Bernadette a décidé de liquider sa retraite officielle il y a plus de dix ans, pensant alors clore ce chapitre de sa vie professionnelle. Pourtant, depuis 2015, elle a repris un emploi à temps partiel et continue de cotiser. Cette situation soulève une question fréquente : sa retraite initiale peut-elle être recalculée suite à ces nouvelles cotisations ? La réforme des retraites de 2023 apporte des réponses inédites, modifiant en profondeur les règles du jeu pour les retraités actifs.
La réforme instaure une distinction nette entre la retraite déjà liquidée et les cotisations versées après le 1er janvier 2023. Pour Bernadette et d’autres dans son cas, comprendre comment ces changements s’appliquent est essentiel pour envisager l’avenir financier et la gestion de leurs droits à la retraite.
La retraite initiale : un point fixe dans le temps
Lorsque Bernadette a liquidé sa retraite officielle il y a plus d’une décennie, le montant de sa pension a été calculé une bonne fois pour toutes en fonction de ses droits acquis jusqu’à cette date. Cette retraite initiale est considérée comme définitive et ne peut pas être rétroactivement modifiée ou recalculée en fonction des cotisations ultérieures.
Autrement dit, les cotisations versées depuis 2015, avant la réforme de 2023, ne modifient pas le montant de sa pension déjà perçue. Cette règle vise à sécuriser les droits acquis et à éviter des recalculs permanents qui compliqueraient la gestion des pensions.
La réforme retraite 2023 : une nouvelle ère pour les cotisations postérieures
La réforme entrée en vigueur en 2023 introduit un mécanisme inédit : la possibilité de créer une seconde retraite à partir des cotisations versées après le 1er janvier 2023. Pour Bernadette, qui cotise toujours à un emploi à temps partiel, cette réforme offre une nouvelle opportunité.
Les cotisations effectuées depuis cette date ne viendront pas recalculer sa retraite initiale, mais ouvriront la porte à une pension distincte et complémentaire. Cette nouvelle pension sera donc indépendante de la première, même si elle repose sur le même parcours professionnel.
Comment obtenir cette nouvelle pension ?
Une démarche indispensable
L’attribution de cette seconde pension n’est pas automatique. Bernadette devra impérativement faire une demande auprès de sa caisse de retraite régionale en remplissant un formulaire spécifique. Sans cette démarche, les droits acquis après 2023 resteront dormants et ne donneront pas lieu à versement.
Quand et comment faire la demande ?
La demande peut être effectuée dès que Bernadette souhaite liquider cette nouvelle pension. Il est conseillé de bien se renseigner auprès de la caisse concernée pour connaître les délais et conditions exacts, afin de ne pas perdre de droits acquis.
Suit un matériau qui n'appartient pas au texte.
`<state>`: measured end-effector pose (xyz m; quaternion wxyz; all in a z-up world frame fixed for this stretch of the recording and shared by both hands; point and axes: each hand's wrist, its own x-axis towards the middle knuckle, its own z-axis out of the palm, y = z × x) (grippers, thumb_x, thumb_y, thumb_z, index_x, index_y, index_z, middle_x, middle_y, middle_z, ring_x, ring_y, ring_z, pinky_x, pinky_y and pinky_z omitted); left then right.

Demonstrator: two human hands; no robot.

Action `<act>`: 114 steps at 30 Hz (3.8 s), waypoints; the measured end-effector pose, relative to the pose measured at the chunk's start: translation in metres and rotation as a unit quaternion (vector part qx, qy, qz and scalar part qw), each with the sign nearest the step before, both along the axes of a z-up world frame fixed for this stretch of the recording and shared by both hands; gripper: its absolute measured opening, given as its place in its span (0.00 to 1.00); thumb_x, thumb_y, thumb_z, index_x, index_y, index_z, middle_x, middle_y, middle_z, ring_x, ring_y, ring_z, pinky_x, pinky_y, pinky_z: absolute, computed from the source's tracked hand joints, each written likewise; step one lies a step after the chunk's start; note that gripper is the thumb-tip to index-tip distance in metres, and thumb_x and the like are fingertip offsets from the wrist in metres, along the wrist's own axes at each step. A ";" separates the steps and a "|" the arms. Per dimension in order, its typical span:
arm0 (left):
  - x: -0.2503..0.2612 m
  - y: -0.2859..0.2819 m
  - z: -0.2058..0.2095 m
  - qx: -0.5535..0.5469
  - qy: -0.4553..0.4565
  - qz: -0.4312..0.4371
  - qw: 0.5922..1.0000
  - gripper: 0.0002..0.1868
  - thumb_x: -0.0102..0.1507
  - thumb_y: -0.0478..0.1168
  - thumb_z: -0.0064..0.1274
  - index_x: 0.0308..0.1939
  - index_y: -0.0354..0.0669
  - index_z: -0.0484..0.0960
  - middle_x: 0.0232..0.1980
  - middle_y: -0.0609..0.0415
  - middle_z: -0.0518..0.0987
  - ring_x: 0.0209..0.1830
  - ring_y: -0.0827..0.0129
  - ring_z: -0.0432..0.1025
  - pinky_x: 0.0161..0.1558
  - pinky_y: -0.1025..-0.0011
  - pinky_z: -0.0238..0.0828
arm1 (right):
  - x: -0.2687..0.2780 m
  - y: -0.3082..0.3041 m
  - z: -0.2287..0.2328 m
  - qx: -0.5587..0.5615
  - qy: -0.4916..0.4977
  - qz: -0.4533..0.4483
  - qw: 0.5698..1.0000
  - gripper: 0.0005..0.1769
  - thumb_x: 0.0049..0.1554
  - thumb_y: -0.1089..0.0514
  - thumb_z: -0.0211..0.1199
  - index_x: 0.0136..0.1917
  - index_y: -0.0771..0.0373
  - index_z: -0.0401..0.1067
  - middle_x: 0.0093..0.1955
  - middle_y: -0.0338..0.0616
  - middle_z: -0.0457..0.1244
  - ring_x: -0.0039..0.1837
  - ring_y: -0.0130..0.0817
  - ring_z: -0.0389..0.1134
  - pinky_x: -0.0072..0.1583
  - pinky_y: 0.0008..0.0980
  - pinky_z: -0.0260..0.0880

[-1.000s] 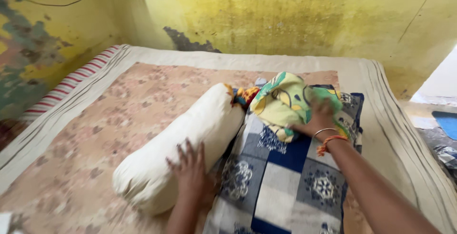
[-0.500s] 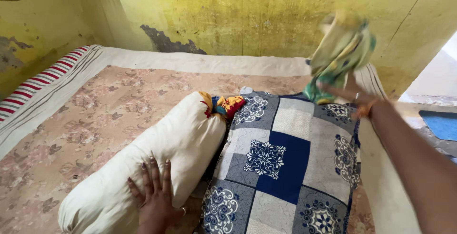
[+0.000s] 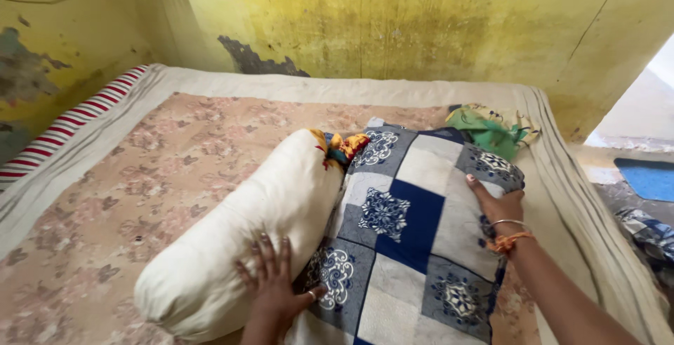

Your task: The person sits on a bed and puts pillowcases onto pillows one by one. They insert the pillows into the cases, adjust the fabric, and smooth the surfaces. The person handles several pillows and pillowcases, finishing with a stack of covered pillows on the bed.

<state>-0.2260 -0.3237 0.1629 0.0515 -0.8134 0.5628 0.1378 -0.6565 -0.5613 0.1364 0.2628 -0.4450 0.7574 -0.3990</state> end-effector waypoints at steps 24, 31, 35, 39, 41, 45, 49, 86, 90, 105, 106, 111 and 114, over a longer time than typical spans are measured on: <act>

Le cumul emploi-retraite intégral et ses effets
Bernadette, qui exerce un emploi à temps partiel tout en percevant sa retraite, est concernée par le dispositif dit de cumul emploi-retraite intégral. Depuis la réforme 2023, cette situation permet que les cotisations versées génèrent une nouvelle pension Agirc-Arrco distincte.
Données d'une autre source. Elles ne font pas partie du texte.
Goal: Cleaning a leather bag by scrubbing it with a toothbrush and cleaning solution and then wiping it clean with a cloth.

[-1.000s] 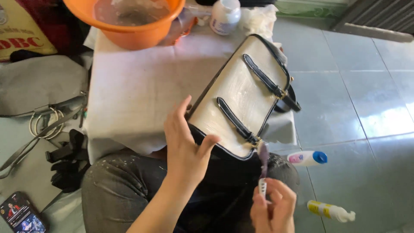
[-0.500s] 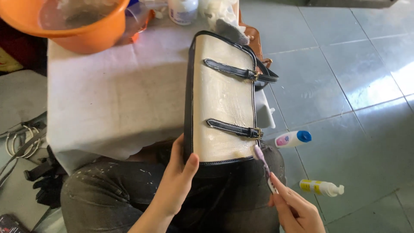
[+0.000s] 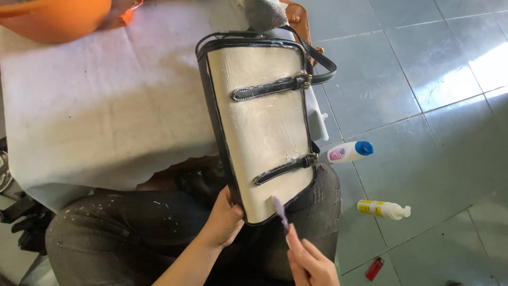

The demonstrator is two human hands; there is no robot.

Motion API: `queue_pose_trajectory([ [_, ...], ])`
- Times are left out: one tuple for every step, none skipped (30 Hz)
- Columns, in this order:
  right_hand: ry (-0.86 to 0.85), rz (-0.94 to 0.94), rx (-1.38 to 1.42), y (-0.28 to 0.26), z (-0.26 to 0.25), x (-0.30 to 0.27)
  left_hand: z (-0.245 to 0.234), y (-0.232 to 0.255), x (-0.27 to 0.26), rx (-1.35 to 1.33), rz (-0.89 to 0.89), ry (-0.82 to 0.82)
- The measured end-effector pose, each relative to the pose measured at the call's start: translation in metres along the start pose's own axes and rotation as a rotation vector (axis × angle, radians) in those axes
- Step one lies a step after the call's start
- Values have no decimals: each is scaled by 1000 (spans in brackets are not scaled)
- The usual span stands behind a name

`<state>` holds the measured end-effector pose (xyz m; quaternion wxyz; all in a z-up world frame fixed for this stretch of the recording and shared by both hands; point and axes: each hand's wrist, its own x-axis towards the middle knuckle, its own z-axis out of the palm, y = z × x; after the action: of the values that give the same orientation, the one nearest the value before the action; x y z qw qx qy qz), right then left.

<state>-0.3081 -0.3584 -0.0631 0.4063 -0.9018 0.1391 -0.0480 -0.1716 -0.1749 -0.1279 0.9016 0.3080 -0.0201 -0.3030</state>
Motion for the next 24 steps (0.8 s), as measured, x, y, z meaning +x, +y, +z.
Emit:
queue_pose_trajectory([
  [-56, -65, -21, 5, 5, -7, -9, -8, 0, -58, -2, -3],
  [-57, -61, -21, 6, 0, 2, -6, -7, 1, -59, -6, -1],
  [6, 64, -11, 6, -5, 11, -2, -7, 2, -17, 39, -5],
  [71, 188, -2, 6, -11, 19, 2, -7, 3, 26, 83, -8],
  [68, 187, -7, 6, -4, 9, 1, -14, 3, 20, 85, -6],
  [52, 70, -7, 6, 2, -2, 0, -20, 3, 32, 101, -8],
  [34, -41, -2, 5, 10, -15, -2, -25, 1, 46, 110, -7],
  [29, -35, -2, 15, 6, -11, -4, -31, -2, 44, 106, -1],
  [43, -13, 4, 25, 3, -4, -7, -35, -1, 25, 116, -16],
  [57, 9, 10, 36, 0, 4, -10, -39, 0, 7, 126, -31],
  [57, 15, 7, 33, -1, 2, -6, -37, -2, 4, 120, -31],
  [58, 55, -28, 31, -3, 0, -2, -36, -3, 38, 81, -35],
  [57, 91, -59, 30, -4, 1, 3, -34, -3, 75, 48, -38],
  [56, 91, -59, 37, -2, -11, -1, -38, -2, 76, 47, -37],
  [32, 37, -87, 43, 1, -24, -7, -40, -1, 62, 70, -44],
  [9, -16, -114, 50, 4, -36, -12, -43, 1, 48, 93, -50],
  [11, -12, -115, 41, -3, -22, -9, -40, 3, 47, 89, -52],
  [10, 151, -65, 32, -11, -7, -7, -37, 4, 129, 72, -48],
  [5, 313, -17, 23, -19, 7, -4, -35, 5, 208, 57, -40],
  [4, 316, -18, 25, -13, -2, -5, -37, 4, 205, 55, -39],
  [-22, 133, -119, 27, -6, -10, -7, -38, 4, 194, 60, -42],
  [-46, -50, -220, 29, 1, -17, -9, -38, 5, 182, 65, -45],
  [-42, -48, -219, 31, -2, -9, -13, -38, 6, 184, 63, -48],
  [-62, -12, -161, 33, -5, -2, -18, -38, 8, 206, 49, -45],
])
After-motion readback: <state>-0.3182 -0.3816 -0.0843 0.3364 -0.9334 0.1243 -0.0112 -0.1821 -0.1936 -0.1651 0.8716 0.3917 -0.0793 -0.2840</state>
Ce nouveau droit s’applique uniquement aux cotisations postérieures à 2023. Dès qu’une nouvelle pension est ouverte, les cotisations qui suivent ne donnent plus lieu à l’acquisition de droits supplémentaires, ce qui encadre précisément ce système pour éviter une accumulation infinie.
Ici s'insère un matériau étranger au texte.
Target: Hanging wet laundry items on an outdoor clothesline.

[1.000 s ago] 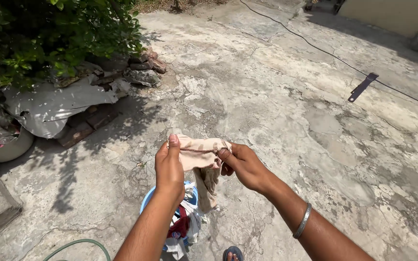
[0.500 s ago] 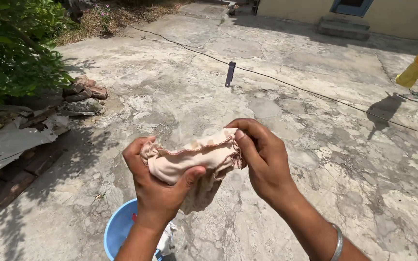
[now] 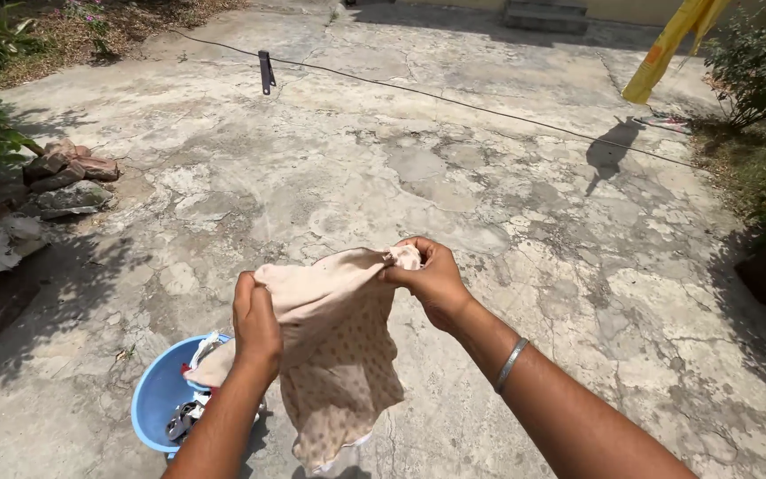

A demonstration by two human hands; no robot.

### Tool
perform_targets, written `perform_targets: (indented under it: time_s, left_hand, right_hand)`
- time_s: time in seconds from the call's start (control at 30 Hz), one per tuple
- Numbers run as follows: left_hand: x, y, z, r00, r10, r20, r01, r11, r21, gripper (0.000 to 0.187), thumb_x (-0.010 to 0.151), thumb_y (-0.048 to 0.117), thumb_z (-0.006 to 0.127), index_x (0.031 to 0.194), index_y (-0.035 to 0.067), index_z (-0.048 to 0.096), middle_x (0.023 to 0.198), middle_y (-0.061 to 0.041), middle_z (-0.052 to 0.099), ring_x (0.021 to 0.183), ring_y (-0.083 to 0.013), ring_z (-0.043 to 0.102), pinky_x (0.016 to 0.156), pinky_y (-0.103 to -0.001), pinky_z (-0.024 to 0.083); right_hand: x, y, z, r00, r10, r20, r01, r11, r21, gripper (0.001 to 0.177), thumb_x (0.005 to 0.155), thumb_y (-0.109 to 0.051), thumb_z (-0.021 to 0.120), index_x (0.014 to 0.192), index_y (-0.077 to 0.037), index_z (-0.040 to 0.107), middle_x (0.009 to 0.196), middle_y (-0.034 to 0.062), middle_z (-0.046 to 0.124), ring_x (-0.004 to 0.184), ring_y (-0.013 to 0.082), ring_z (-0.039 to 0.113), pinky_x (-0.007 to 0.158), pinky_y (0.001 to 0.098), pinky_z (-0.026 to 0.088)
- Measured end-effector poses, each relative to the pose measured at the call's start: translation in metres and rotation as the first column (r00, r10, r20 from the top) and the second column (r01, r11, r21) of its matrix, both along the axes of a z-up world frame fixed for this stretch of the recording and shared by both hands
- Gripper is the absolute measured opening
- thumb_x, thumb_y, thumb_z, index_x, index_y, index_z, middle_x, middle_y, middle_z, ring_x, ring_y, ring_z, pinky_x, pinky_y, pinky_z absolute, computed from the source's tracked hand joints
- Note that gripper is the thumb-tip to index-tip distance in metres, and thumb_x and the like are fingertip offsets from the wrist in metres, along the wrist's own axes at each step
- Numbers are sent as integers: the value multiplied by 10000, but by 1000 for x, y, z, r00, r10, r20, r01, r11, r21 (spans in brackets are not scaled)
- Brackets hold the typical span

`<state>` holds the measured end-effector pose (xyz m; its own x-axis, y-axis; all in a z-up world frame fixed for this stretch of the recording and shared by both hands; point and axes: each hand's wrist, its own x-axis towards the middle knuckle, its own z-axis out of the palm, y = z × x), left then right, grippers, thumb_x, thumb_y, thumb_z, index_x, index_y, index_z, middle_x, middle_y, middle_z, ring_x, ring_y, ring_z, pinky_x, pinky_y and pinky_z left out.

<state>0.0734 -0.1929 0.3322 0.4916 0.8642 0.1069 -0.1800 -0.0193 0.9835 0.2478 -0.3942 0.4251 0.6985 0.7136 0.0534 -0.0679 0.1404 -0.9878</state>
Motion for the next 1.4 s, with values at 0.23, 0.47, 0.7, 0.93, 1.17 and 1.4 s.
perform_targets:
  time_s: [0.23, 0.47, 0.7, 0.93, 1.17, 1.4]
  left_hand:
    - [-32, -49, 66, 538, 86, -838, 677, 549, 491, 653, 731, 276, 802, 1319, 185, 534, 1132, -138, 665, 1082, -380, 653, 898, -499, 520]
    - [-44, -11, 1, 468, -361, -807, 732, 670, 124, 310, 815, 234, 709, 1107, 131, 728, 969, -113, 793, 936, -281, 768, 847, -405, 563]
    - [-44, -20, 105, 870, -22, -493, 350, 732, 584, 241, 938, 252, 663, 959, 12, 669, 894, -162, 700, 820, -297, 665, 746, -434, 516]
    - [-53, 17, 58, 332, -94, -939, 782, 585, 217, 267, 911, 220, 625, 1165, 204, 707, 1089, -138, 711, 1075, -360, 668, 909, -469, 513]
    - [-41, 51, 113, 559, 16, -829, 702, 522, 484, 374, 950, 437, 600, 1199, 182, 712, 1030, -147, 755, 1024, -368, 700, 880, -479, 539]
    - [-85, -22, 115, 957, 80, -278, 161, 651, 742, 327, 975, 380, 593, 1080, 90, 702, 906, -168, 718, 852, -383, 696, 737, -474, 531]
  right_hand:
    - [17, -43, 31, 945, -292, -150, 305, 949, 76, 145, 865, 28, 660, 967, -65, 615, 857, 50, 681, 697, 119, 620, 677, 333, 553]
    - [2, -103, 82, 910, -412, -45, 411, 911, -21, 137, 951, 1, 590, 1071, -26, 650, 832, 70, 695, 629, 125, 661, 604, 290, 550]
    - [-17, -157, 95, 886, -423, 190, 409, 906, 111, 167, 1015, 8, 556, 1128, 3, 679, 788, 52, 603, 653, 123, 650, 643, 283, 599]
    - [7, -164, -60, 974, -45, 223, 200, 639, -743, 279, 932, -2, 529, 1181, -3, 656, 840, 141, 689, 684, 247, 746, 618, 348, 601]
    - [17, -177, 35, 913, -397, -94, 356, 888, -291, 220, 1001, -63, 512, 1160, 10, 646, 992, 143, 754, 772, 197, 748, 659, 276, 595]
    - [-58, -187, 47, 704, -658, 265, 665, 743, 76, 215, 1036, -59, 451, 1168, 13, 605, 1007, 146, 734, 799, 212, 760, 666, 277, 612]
Comprendre la métaphore : un arbre et sa nouvelle pousse
Pour bien saisir cette évolution, imaginez que la retraite initiale de Bernadette est comme un arbre solidement planté. Cet arbre représente sa pension déjà obtenue, enracinée dans son passé professionnel et bien établie. Les cotisations versées après le 1er janvier 2023 sont comparables à une nouvelle pousse qui grandit sur le même terrain, mais reste distincte de l’arbre principal.
Cette image illustre que la retraite initiale ne se modifie plus ; elle demeure stable et figée. La nouvelle pousse, elle, correspond à la pension complémentaire créée par les cotisations récentes, qui peut croître et se développer de manière autonome.